March 24, 2007: More Packing

The packing continues unabated today. I slept in a little more than I did yesterday but didn’t manage to catch up on the missing sleep.

There is nothing exciting to report for today. We packed. Dad and Min focused mostly on the packing and I focused on getting the applications that have been running out of the downstairs datacenter switched to Scranton. That was no small project. That took many hours. And it is a scary process as well.

At six this evening I began the major migration process and it took only two and a half hours for us to move the big live application from one location to the other. It was stressful but it went really well and about as smoothly as could have been hoped for.

It was a weird feeling shutting down the old servers tonight. It was around ten o’clock this evening that the two Compaq Proliant 800’s were powered down for decommissioning. Those two sibling servers have been sitting side-by-side chugging away with no more than forty-eight hours of downtime for just over seven years. They were purchased in February, 2000 in Rochester were moved to Ithaca a few weeks later, move to Pittsburgh in late March and were a primary staple in Andy and my totally bare apartment. Andy used to sleep with his head right by one of the servers. Then in late April they were relocated to Rochester again when they went into production from our then Rochester Data Center. A year or two later they moved to Washington, DC where they put in a lot of time. They continued to run from there along with the IBM Netfinity server that we added alongside them. That was probably late 2001. Then in 2003 those three servers along with others that had been added over the years moved from Washington to Geneseo where they sat until today.

For seven years I have been able to think about those two Proliants sitting there humming away. After seven years we didn’t have to replace a single memory stick, CPU, power supply or hard drive. Each server had four hard drives – each having spun around approximately 26.5 billion times! And not one hardware failure. No hardware maintenance has even had to have been performed on either machine. The Windows NT 4 operating system that they have been running on was the same image that was originally installed on those boxes in the spring of 2000! Practically nothing ever went wrong with those boxes.

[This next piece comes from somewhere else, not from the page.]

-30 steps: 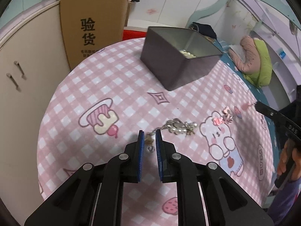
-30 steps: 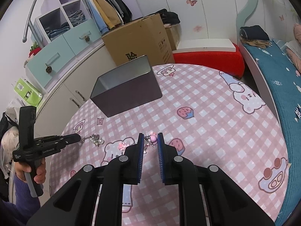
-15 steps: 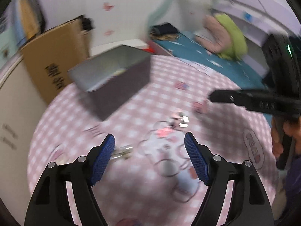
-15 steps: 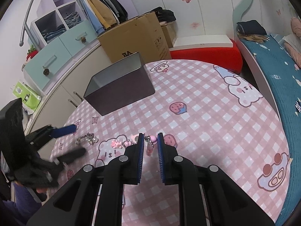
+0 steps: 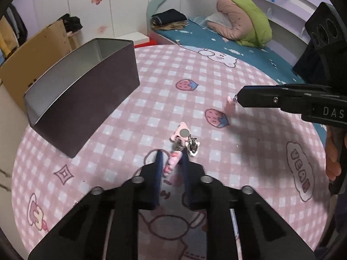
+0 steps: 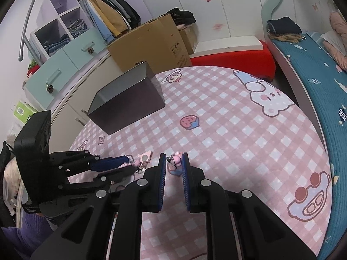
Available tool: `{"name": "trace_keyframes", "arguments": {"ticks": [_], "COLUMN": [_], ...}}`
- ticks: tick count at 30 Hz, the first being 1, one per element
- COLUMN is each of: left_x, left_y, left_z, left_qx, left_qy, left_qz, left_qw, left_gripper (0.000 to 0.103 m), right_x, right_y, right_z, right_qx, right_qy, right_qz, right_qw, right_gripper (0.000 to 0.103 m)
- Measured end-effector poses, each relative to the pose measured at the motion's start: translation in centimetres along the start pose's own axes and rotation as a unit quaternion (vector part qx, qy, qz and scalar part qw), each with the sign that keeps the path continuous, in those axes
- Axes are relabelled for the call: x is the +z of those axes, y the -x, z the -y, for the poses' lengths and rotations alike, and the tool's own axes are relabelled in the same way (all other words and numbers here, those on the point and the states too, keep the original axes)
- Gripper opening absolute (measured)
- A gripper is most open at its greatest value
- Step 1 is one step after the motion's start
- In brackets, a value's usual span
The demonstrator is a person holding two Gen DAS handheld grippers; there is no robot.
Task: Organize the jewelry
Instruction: 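Lower both pink keychains into the grey tin and open both grippers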
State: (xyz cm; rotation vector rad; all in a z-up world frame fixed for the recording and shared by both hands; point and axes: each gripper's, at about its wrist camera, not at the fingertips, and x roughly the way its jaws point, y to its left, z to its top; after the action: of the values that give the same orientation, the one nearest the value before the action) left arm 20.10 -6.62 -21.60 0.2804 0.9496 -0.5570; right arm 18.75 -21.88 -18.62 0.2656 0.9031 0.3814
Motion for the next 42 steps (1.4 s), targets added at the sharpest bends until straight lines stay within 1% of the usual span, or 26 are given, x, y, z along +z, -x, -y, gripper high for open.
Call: {"name": "trace_keyframes", "arguments": {"ticks": [1,2,5,8,11,12,15,16,17,18,20,23,25,28,33,34,37,42], "left_x": [0.0,0.0,0.0,-0.3,-0.1,0.3,1.5,2.2,2.6,3.4,4.5,5.9,6.5,7.0,6.5,6.3,6.0,5.8], "left_y": [-0.2,-0.1,-0.1,0.8,3.1,4.5,7.7,8.8,9.3,9.8,10.3,9.9,9.1,7.5,5.2,4.9,4.2,3.8], "left_z": [-0.1,-0.3,-1.0,-1.6,-2.8,-3.4,-4.9,-5.8,-6.3,-7.4,-9.0,-11.8,-12.8,-14.1,-15.4,-15.6,-16.1,-15.8], "left_qx": [0.003,-0.001,-0.014,-0.024,-0.050,-0.060,-0.074,-0.074,-0.071,-0.060,-0.050,-0.038,-0.014,-0.013,-0.003,0.002,-0.001,-0.003], "left_qy": [-0.002,0.002,0.021,0.038,0.058,0.064,0.074,0.079,0.082,0.088,0.098,0.123,0.133,0.140,0.153,0.157,0.162,0.166], "left_qz": [0.000,0.000,0.000,0.002,0.027,0.045,0.087,0.101,0.106,0.113,0.118,0.110,0.097,0.074,0.047,0.044,0.039,0.037], "left_qw": [1.0000,1.0000,0.9997,0.9990,0.9967,0.9951,0.9907,0.9890,0.9885,0.9878,0.9868,0.9856,0.9862,0.9873,0.9871,0.9867,0.9860,0.9854], "left_gripper": [0.009,0.009,0.008,0.008,0.008,0.008,0.008,0.009,0.009,0.009,0.009,0.009,0.009,0.009,0.009,0.011,0.011,0.011], "right_x": [0.0,0.1,0.2,0.5,1.4,1.9,3.7,4.5,5.0,5.9,7.5,9.6,10.9,12.2,12.6,12.5,12.1,11.8], "right_y": [0.0,0.0,-0.1,0.1,0.5,0.6,0.8,0.9,0.9,0.8,0.4,-1.0,-2.2,-4.5,-8.2,-8.9,-10.2,-11.0], "right_z": [0.1,0.1,0.0,-0.5,-1.6,-2.1,-4.1,-5.0,-5.6,-6.5,-8.1,-10.2,-11.4,-12.6,-12.8,-12.6,-12.4,-12.1], "right_qx": [0.001,0.001,0.002,0.003,0.005,0.005,0.013,0.017,0.020,0.024,0.028,0.033,0.031,0.020,-0.004,-0.010,-0.017,-0.025], "right_qy": [-0.001,-0.001,0.001,0.006,0.019,0.026,0.049,0.058,0.065,0.073,0.085,0.093,0.099,0.103,0.105,0.104,0.100,0.098], "right_qz": [0.000,0.000,0.000,0.004,0.010,0.013,0.025,0.029,0.032,0.038,0.045,0.049,0.051,0.036,0.000,-0.008,-0.022,-0.035], "right_qw": [1.000,1.000,1.000,1.000,1.000,1.000,0.998,0.998,0.997,0.996,0.995,0.994,0.993,0.994,0.994,0.995,0.995,0.994], "right_gripper": [0.014,0.014,0.014,0.014,0.014,0.014,0.014,0.014,0.014,0.014,0.014,0.014,0.014,0.014,0.014,0.014,0.014,0.017]}}
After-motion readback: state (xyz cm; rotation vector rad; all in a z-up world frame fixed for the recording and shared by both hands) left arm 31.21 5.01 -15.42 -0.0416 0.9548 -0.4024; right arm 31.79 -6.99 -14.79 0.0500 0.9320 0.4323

They were the best investment ever. It was sad and lonely feeling to power them down without knowing if they will ever be powered on again. They are like old friends that have hung around through thick and thin always ready to power a database and serve an application.

Altogether I was able to shut down three servers tonight.  That took a lot of the “hum” out of the townhouse.  It is amazing how loud those things can be.  The silence was strange.  The one remaining server doesn’t leave until tomorrow but is pretty quiet on its own.

We were so exhausted from yesterday and today and Min and I decided that we needed to get to bed very early.  We were asleep by not much later than ten!